Particularly because it had been too long since he’d had any

Bill “I’m not addicted!” Maher likes to blaze it up with guests on his Club Random podcast but not everyone wants to partake in his particular strain of cannabis. “When I did Bill Maher, I’m like, ‘I cannot start with your weed,’” David Spade told Jay Pharoah and Dana Carvey on the Fly on the Wall podcast. “I haven’t smoked in a long time, and I’m not jumping ahead to this vortex. So I just drank Tito’s.”

But Spade understands what Maher is after when he gets his guests toasted. “It’s a good, good scam because it gets them off guard,” he explained. “When I’m baked, forget it. If I’m drunk, I sound kind of stupid and I go on and on, but it’s within the realm of some thought. If it’s strong weed, I have no idea.” 

Pharoah acknowledged that no one forced him to smoke on his recent Club Random appearance, “but I failed that test.” Even worse, Maher’s weed “is very rich,” Pharoah said, the kind you hand out to friends when you’ve got $500 million or more in the bank. “I ain’t there yet. I thought I was good with going to the dispensaries that now look like iPods, but apparently, I ain’t smoked nothing. So I gotta build my tolerance up with Bill Maher.”

Carvey was intrigued. What was the name of Maher’s special strain? Jackhammer? Brain Damage? Spade guessed Crippled Hyena. 

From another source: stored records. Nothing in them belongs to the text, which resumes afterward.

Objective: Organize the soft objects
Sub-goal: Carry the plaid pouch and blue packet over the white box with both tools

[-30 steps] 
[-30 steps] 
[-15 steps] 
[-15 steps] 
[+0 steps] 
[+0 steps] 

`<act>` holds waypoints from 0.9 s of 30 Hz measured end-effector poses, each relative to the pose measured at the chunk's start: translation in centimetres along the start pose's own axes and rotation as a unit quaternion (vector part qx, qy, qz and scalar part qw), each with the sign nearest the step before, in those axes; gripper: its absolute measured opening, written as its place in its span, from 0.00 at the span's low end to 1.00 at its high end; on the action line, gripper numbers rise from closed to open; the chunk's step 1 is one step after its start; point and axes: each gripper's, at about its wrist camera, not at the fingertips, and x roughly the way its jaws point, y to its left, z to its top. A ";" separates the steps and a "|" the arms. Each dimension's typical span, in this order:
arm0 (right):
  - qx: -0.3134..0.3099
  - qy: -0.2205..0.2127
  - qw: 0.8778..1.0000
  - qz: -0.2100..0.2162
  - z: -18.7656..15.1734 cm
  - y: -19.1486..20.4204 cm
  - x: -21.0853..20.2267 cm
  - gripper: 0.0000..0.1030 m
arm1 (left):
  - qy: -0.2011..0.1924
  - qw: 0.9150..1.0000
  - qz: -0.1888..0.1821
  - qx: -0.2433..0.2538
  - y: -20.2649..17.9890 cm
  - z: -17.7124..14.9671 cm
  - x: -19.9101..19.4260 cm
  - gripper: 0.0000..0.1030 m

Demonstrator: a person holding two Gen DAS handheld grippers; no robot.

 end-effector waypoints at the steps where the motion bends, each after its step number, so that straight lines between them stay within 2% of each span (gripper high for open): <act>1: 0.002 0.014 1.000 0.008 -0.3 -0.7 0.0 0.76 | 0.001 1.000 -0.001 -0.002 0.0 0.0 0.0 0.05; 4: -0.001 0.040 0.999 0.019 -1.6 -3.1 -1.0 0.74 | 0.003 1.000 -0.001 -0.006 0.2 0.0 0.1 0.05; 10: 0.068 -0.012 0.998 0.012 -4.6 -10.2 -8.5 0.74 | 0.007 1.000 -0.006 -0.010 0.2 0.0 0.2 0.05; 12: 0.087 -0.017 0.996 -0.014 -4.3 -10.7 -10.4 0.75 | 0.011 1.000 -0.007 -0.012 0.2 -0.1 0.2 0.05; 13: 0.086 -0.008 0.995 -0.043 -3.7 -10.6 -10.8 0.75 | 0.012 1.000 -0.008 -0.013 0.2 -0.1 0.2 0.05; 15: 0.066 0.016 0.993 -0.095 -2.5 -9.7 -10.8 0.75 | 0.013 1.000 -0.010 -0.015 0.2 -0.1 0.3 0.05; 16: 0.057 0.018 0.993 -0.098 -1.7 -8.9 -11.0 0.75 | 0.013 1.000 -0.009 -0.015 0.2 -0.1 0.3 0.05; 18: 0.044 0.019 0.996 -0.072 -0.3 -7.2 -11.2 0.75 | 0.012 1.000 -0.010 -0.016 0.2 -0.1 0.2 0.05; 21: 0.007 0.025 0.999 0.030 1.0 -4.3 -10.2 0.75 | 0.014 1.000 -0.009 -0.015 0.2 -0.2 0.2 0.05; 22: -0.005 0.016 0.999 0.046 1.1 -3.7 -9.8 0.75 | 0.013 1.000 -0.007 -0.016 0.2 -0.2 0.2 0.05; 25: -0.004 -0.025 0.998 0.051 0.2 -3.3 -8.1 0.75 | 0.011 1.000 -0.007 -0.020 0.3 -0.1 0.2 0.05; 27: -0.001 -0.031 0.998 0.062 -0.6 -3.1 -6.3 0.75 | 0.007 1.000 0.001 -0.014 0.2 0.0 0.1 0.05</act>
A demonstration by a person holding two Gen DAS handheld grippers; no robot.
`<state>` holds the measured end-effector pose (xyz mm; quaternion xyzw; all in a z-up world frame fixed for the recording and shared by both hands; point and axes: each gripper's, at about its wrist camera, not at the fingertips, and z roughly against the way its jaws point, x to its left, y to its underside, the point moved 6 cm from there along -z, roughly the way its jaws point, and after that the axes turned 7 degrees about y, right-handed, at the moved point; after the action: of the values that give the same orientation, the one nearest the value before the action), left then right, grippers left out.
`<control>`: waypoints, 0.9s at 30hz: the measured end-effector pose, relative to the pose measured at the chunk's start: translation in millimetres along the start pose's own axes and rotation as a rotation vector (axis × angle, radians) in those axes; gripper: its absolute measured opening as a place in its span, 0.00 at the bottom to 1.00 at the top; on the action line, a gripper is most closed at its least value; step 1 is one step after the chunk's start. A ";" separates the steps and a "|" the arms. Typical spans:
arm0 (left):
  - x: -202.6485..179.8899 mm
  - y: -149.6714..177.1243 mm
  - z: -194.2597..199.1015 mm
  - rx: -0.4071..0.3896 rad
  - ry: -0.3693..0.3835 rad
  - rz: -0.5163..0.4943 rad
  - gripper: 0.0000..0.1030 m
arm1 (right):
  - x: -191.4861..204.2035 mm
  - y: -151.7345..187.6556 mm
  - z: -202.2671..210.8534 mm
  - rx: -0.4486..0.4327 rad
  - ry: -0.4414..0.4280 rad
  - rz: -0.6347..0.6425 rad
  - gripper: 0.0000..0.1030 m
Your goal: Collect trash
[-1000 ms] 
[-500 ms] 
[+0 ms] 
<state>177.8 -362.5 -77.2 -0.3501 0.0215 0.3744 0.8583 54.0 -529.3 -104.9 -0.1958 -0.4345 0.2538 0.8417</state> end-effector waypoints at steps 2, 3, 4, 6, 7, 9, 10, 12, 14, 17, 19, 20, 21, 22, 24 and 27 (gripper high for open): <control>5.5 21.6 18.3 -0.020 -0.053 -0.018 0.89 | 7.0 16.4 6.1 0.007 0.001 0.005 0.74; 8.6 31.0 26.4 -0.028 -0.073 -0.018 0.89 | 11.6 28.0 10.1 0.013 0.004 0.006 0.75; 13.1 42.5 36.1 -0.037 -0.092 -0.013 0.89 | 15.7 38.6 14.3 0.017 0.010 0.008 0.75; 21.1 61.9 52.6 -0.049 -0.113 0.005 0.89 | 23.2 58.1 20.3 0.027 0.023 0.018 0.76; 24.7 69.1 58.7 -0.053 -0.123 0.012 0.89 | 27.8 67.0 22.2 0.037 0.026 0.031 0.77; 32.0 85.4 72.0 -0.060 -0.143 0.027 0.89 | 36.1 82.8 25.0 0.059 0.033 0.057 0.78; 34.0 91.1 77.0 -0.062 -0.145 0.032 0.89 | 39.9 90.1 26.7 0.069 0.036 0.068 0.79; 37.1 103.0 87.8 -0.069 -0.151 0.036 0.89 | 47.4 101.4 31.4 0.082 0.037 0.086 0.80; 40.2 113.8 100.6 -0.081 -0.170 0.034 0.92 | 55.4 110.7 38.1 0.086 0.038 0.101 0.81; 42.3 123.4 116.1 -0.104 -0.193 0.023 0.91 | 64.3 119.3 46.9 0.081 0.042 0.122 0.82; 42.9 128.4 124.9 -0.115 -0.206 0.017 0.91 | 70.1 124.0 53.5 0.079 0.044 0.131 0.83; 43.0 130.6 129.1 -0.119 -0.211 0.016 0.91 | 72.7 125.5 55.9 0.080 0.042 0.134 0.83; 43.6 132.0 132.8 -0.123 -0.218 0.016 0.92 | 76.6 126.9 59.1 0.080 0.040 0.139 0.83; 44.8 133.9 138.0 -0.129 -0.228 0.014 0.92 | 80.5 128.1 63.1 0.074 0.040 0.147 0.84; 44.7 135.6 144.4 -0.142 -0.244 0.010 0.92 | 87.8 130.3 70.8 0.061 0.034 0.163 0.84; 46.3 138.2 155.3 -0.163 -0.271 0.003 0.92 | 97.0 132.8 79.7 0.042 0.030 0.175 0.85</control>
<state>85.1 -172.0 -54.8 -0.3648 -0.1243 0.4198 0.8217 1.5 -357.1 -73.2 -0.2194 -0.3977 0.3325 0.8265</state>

“I think it was called Diddy House,” Pharoah joked. “That’s what I think it was called.” 

In hindsight, Pharoah wishes he’d gone with the Spade method and stuck to alcohol. “There’s a bit of lucidness with some tequila,” he said. “With weed, you’re just stuck. You’re trying to put together sentences, and you can’t. I was struggling. I’m just letting you know, the struggle was real for me.”

Spade hates that moment when you catch yourself and realize, Oh wait, I’m fucking wasted. “You go, I gotta pull out of this and try to be normal,” he told Pharoah. “It’s so hard. It’s scary actually.”

Things were different in Carvey’s day, when comics struggled to get their hands on some Maui Wowie. Now he marvels at video podcasts featuring Maher and others puffing on joints the size of cigars. 

“We should start an Ayahuasca podcast,” suggested Spade. “Just throw up and then interview people.”

That’s the new reality of the 2020s, agreed Pharoah. “It’s so weird how the world has changed,” he told Carvey and Spade. “Thanks, Gen Z.”